How to complete this task — In the records below, count each line where the word "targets" appears, and reply with that number only.

Source data —

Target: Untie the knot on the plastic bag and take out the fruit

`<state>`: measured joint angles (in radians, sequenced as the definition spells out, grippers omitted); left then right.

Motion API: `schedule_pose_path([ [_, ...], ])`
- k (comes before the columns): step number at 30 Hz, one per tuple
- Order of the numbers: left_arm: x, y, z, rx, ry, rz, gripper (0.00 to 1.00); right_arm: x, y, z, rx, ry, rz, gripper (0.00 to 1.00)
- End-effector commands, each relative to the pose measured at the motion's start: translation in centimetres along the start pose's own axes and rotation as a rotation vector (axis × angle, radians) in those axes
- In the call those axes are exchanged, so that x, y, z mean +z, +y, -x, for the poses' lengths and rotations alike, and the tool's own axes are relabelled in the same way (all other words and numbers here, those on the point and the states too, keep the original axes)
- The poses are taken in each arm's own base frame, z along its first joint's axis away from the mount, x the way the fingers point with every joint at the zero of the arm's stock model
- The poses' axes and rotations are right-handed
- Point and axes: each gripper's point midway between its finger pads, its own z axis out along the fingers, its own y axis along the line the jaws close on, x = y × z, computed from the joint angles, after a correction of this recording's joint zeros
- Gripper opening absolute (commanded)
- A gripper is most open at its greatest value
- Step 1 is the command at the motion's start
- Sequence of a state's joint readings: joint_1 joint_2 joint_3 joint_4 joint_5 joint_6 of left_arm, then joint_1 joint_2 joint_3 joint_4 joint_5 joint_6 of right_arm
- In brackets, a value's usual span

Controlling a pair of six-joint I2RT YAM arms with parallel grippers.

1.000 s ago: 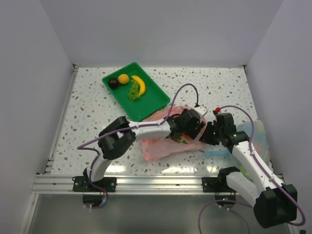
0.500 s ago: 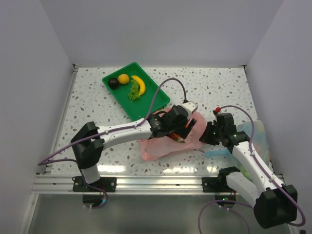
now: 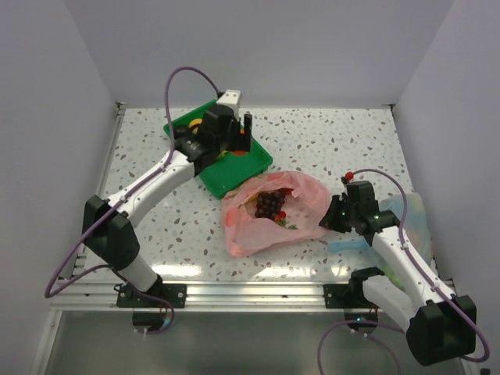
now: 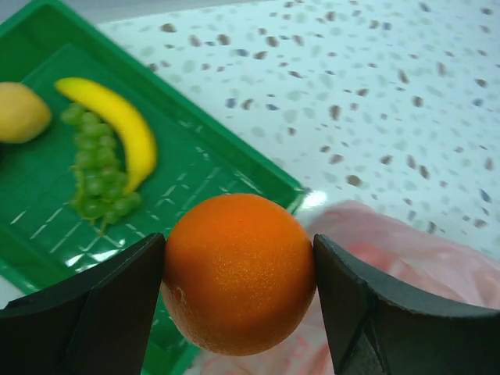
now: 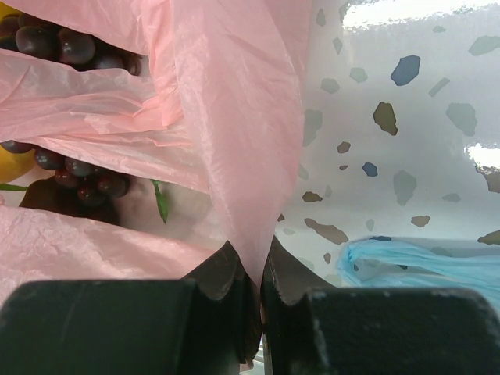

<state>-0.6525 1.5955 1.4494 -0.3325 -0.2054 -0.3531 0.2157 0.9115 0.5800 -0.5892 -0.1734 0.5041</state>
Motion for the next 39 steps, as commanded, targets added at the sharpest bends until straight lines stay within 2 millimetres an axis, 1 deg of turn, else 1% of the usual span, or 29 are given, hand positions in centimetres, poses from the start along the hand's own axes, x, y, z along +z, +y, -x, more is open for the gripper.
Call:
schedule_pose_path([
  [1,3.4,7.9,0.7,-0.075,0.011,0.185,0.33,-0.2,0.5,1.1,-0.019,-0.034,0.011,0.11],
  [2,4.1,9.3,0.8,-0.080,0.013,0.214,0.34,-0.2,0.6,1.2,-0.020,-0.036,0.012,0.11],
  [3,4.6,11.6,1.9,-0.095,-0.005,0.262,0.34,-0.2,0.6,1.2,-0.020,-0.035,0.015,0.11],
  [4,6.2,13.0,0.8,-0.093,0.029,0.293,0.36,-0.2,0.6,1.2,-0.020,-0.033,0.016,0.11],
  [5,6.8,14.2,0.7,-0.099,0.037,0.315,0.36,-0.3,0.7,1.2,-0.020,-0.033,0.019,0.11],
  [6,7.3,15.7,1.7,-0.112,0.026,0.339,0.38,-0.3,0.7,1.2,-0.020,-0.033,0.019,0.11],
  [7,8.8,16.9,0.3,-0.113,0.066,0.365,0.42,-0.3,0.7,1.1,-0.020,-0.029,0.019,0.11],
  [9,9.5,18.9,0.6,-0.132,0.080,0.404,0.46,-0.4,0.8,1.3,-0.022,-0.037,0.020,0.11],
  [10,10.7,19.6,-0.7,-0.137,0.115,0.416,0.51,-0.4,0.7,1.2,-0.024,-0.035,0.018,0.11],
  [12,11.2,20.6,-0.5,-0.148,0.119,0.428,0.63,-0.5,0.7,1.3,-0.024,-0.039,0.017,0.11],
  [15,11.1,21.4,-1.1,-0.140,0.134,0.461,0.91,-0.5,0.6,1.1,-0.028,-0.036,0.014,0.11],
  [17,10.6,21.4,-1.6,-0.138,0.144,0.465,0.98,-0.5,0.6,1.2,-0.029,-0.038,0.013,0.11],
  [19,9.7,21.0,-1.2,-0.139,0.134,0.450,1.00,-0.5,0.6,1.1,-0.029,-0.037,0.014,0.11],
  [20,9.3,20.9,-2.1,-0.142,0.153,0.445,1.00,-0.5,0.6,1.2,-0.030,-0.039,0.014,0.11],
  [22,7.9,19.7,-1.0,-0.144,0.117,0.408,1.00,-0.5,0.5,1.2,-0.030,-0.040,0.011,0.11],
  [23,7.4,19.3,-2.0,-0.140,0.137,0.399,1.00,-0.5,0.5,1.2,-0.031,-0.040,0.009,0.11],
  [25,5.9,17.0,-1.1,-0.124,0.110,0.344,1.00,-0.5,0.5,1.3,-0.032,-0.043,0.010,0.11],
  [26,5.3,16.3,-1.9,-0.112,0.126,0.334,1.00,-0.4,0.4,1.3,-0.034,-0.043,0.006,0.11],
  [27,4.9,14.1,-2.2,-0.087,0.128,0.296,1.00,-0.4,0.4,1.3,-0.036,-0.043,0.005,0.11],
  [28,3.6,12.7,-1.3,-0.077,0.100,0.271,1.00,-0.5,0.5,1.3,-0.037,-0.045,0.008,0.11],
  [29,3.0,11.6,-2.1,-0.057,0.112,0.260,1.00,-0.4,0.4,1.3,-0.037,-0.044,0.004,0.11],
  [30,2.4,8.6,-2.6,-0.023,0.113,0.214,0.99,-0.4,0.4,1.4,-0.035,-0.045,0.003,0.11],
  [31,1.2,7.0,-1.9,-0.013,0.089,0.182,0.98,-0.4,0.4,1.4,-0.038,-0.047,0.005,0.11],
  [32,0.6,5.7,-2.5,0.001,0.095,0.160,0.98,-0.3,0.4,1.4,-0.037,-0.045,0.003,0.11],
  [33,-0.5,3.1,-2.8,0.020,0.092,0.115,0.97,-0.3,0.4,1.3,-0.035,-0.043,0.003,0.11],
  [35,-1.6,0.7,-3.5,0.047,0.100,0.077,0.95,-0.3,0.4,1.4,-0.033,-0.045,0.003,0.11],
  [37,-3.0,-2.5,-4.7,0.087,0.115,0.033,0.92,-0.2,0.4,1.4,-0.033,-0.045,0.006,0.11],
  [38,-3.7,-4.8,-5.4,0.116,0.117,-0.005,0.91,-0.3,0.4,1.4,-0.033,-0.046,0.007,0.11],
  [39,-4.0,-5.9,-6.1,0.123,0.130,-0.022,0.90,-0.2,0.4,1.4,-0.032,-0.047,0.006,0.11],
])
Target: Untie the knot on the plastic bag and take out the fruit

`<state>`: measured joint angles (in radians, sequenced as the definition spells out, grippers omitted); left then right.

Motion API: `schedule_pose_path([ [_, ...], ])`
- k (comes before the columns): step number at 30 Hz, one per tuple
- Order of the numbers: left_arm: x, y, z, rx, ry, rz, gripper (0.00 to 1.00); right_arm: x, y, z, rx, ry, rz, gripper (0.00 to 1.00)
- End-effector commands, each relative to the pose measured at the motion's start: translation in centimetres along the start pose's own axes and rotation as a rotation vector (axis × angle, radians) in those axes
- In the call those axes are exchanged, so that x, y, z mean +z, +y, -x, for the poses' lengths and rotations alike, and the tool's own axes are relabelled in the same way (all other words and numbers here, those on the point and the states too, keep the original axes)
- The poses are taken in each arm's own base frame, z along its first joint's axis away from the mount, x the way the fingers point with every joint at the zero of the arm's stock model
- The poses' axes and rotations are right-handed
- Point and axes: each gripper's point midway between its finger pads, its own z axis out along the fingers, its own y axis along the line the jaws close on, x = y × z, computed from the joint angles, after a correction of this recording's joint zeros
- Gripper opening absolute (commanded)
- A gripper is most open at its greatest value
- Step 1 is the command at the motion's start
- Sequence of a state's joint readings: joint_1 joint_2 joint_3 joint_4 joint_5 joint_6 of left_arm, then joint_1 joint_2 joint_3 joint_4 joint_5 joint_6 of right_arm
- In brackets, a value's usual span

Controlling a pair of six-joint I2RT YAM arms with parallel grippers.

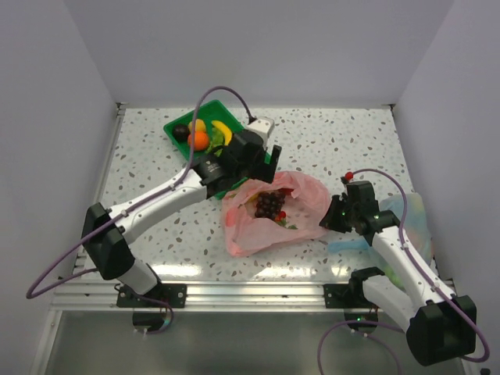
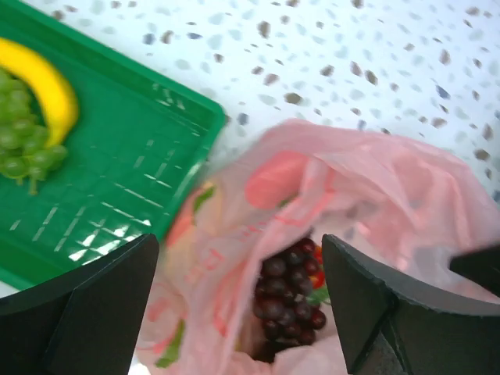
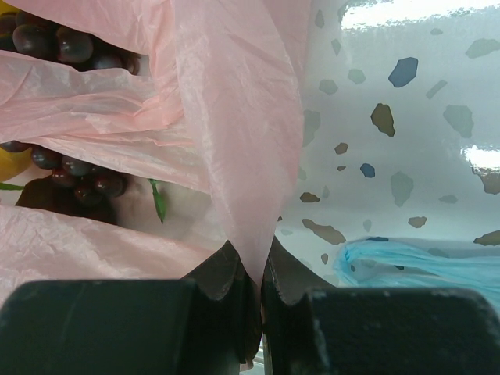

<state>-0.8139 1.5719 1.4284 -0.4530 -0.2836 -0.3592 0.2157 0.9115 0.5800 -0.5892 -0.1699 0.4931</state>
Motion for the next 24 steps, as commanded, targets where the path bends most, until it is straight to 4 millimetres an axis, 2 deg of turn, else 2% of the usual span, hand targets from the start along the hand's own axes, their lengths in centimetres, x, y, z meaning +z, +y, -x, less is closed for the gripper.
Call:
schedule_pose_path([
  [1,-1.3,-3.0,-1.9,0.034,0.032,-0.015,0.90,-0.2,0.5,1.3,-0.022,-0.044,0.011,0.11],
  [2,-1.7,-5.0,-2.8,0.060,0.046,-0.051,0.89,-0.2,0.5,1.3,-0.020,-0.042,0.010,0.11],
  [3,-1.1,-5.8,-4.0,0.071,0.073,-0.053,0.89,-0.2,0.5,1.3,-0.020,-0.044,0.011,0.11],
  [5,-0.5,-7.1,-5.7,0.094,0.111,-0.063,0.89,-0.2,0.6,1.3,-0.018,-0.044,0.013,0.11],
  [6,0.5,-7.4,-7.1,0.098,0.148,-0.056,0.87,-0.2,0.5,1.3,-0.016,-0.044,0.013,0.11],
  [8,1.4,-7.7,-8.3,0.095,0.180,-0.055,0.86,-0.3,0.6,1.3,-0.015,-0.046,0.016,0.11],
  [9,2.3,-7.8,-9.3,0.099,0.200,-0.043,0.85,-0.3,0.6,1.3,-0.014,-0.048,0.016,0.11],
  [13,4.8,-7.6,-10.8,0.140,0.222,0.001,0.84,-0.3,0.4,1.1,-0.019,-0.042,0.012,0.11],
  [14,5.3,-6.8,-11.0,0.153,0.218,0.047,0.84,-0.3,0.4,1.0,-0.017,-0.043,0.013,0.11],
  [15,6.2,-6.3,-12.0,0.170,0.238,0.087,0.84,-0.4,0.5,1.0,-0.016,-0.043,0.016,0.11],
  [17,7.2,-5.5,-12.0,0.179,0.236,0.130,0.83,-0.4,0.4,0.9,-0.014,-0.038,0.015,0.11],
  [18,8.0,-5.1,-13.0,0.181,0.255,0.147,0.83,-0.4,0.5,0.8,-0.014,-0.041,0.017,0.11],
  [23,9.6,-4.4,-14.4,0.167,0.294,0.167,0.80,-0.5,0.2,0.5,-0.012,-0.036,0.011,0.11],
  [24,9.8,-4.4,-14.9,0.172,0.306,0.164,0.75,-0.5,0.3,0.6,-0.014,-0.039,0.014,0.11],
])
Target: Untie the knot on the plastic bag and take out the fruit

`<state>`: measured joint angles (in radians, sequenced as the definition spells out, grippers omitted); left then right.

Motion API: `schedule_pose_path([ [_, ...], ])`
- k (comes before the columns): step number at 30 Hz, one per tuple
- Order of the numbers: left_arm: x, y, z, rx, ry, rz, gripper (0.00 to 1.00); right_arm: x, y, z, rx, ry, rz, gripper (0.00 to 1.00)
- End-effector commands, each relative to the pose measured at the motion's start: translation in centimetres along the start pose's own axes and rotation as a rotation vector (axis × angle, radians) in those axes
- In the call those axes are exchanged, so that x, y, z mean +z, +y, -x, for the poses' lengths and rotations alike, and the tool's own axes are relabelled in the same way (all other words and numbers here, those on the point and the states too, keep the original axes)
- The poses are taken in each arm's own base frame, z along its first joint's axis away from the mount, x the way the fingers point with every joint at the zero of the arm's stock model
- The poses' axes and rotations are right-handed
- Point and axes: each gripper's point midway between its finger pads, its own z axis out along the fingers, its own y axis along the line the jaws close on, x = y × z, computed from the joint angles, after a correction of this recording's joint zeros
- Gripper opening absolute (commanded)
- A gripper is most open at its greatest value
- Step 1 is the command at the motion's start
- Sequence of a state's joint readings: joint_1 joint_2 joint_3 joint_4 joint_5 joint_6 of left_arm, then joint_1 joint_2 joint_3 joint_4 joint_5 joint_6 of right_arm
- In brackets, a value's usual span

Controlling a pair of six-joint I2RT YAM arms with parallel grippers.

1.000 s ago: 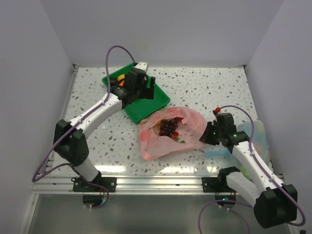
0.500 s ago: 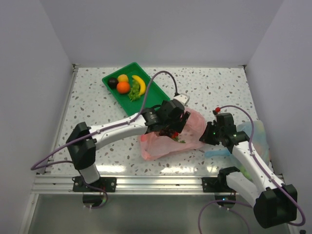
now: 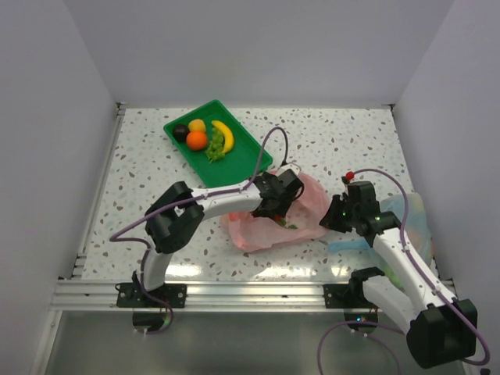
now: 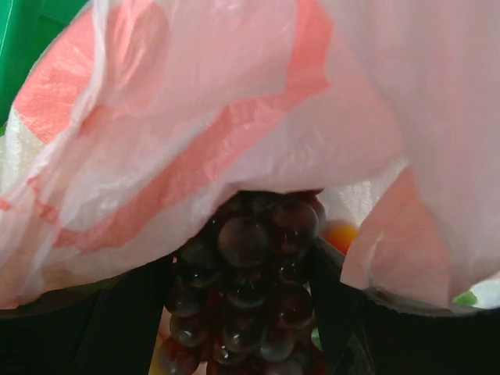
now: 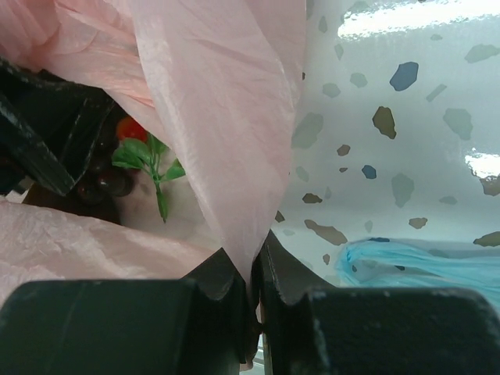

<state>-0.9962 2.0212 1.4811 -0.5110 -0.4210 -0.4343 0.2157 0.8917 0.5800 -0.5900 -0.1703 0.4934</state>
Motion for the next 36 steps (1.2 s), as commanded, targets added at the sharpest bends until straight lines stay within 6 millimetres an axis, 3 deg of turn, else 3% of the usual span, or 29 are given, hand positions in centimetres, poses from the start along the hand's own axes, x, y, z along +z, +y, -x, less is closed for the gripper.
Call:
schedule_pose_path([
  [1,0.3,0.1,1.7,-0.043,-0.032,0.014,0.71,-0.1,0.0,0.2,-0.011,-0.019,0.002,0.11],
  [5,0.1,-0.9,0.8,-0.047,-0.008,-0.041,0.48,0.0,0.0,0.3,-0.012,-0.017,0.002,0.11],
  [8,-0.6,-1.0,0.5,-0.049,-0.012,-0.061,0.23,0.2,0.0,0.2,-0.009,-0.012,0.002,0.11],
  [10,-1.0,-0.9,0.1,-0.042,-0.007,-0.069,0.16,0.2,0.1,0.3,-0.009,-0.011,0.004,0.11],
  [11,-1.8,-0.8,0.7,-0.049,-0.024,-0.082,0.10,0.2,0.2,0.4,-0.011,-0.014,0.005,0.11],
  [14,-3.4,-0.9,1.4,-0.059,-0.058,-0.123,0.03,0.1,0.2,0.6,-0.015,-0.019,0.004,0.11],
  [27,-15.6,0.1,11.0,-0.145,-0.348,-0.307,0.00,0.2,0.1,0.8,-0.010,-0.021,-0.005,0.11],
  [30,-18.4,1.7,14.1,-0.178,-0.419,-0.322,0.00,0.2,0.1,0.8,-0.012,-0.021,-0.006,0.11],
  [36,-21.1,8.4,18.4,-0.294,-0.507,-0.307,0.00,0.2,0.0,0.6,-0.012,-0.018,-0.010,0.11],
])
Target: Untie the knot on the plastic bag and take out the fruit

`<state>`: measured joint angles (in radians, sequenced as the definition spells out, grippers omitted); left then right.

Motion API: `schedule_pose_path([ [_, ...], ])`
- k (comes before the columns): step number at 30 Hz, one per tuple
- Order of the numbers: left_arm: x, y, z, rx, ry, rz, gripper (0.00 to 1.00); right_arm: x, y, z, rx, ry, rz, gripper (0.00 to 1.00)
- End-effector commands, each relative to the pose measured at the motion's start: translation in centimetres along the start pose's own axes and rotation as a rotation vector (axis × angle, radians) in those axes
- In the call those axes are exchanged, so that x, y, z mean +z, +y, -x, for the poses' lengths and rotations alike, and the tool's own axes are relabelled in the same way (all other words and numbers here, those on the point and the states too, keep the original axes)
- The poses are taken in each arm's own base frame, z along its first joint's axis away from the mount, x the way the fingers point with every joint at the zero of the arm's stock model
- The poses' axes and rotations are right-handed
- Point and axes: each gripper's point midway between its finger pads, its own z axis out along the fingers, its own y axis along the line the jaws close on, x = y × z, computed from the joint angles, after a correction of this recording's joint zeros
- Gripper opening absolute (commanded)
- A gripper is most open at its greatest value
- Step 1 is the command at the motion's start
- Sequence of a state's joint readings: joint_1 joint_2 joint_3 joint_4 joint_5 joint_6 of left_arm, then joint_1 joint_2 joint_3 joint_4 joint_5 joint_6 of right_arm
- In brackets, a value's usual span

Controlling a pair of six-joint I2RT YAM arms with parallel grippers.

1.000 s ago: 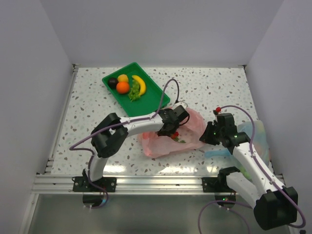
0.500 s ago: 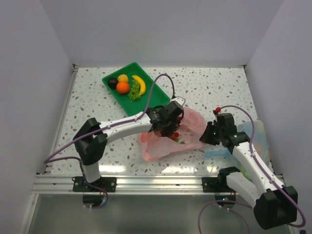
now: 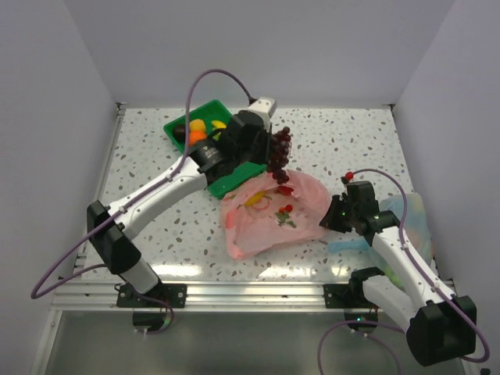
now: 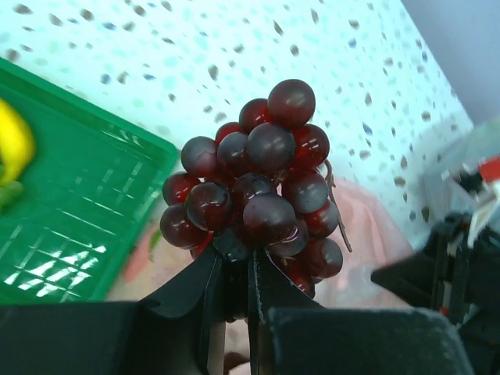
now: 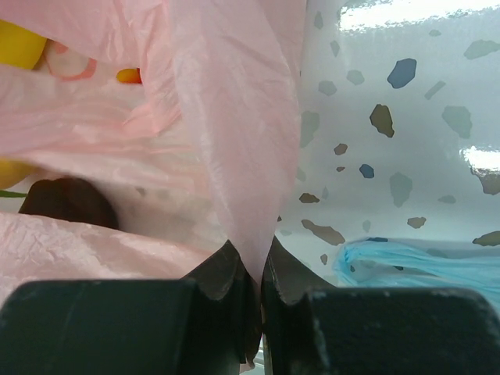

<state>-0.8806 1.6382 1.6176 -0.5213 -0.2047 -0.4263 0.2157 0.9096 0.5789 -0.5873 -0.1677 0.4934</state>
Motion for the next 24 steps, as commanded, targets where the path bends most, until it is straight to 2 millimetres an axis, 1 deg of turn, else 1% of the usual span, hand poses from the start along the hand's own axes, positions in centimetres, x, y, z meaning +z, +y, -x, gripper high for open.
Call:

Output for this task — 4